Online pseudonyms are great. You are in complete control of your identity online, but there are several pitfalls I have faced which can be easily avoided if you’re aware of them before choosing an alias.
Long before I was thinking about my personal brand online, my career, or even entering that big scary world of high-school, I quickly learned through narcissism and self obsessed Googling that a lot of Ben Brooks’ existed in the world. Some are novelists, politicians, property managers, and even Australian cyclists who have had far longer to build up their online presence and identity.
Your mother might think you’re one in a million, but that still leaves 7000 people just like you. How do you compete with them for the desperate race to the number one spot on Google?!

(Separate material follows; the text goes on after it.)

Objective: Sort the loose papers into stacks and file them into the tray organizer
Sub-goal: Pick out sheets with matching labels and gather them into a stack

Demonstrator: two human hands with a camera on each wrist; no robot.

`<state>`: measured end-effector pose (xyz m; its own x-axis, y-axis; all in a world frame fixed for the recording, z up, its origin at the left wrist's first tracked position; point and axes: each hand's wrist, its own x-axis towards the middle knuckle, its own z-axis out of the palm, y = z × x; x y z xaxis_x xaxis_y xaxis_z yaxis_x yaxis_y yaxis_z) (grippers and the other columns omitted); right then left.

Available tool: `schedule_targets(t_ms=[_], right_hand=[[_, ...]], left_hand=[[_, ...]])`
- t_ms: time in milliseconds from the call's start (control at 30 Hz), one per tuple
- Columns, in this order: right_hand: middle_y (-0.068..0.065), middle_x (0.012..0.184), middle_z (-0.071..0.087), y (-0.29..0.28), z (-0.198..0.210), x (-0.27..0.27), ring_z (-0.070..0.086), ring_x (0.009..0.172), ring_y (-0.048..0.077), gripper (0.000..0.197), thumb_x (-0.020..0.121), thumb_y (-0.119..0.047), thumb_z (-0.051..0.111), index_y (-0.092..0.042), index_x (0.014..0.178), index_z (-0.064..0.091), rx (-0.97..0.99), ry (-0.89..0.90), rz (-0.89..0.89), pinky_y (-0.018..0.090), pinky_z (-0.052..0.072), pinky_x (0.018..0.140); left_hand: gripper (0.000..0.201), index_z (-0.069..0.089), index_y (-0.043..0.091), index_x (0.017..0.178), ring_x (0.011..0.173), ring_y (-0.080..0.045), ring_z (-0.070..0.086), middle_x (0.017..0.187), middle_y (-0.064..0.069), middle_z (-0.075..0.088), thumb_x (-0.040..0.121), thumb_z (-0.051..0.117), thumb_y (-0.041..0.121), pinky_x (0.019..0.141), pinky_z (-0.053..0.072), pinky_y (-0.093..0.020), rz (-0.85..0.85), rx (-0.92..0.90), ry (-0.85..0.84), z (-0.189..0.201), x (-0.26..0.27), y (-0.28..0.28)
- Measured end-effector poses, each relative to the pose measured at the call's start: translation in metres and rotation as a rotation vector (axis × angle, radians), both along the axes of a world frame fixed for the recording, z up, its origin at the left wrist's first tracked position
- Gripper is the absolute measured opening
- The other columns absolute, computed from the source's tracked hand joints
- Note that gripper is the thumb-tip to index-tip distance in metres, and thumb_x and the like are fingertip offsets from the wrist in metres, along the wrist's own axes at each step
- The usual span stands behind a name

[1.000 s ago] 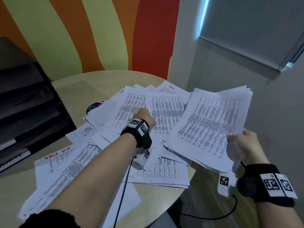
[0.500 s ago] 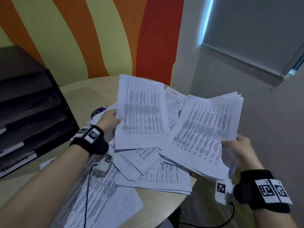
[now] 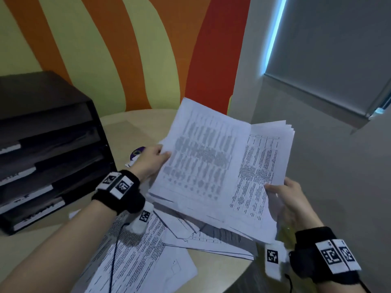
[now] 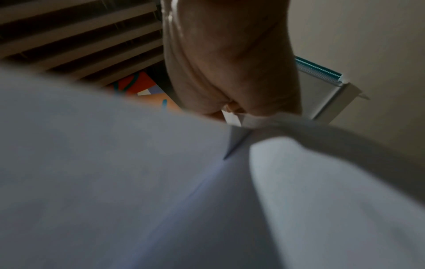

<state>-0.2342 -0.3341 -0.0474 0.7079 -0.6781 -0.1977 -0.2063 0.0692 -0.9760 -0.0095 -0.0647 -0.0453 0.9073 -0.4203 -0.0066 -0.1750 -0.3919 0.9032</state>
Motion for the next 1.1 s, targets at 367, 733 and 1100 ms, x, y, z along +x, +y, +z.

Luckily for me, I had the genius idea of using a nickname which nobody else was using. Brilliant in theory, but there were several aspects I didn’t fully think through before diving in and picking one.
Common mistakes when picking a pseudonym
Picking a name that is entirely unpronounceable
Probably my number one regret in picking my “bbrks” nickname. Not even I know how to say it, which can make it quite awkward in phone or face to face conversations, and it usually comes out as a mumble something similar to buh-brooks.
Sure it’s nice and short, but that’s no use if you have to spell it out each time you say it. I usually tell people verbally to visit benbrooks.co.uk, which redirects them here.
Picking a ridiculously unsuitable name
No, your future employer isn’t going to be impressed reading “XxL33TBlazeUp420xX” on your résumé. This should be obvious.
Picking an overly job-specific name
Picking a name related to your area of work seems great at first, you want to be the guy known for being an awesome mop bucket designer. But what happens if you decide to change your career path?
Career paths aren’t straight. They aren’t flat. They have peaks, valleys, and go off-piste. Don’t funnel your brand into something you aren’t going to be doing forever.
Don’t be the awesome mop bucket designer trying to be a chef.
Alternatives to pseudonyms
Your real name may be commonly used, but you may have a middle name or two. Those alone can be enough to differentiate you from the other people with an identical name. If you’re after anonymity and separation of your real life self, this may not be for you. But it is an entirely reasonable thing for somebody who is just after uniqueness.
Ben Brooks returns about 90 million results on Google. Not ideal.
Ben Keith Brooks though? Just under 3 million. An impressive reduction. Don’t hide your middle names, embrace them.
I am still undecided on mine, but it’s like the sunk cost fallacy. If you pick a bad name and stick with it based on the amount of effort you’ve sunk into it, you’re going to have a bad time.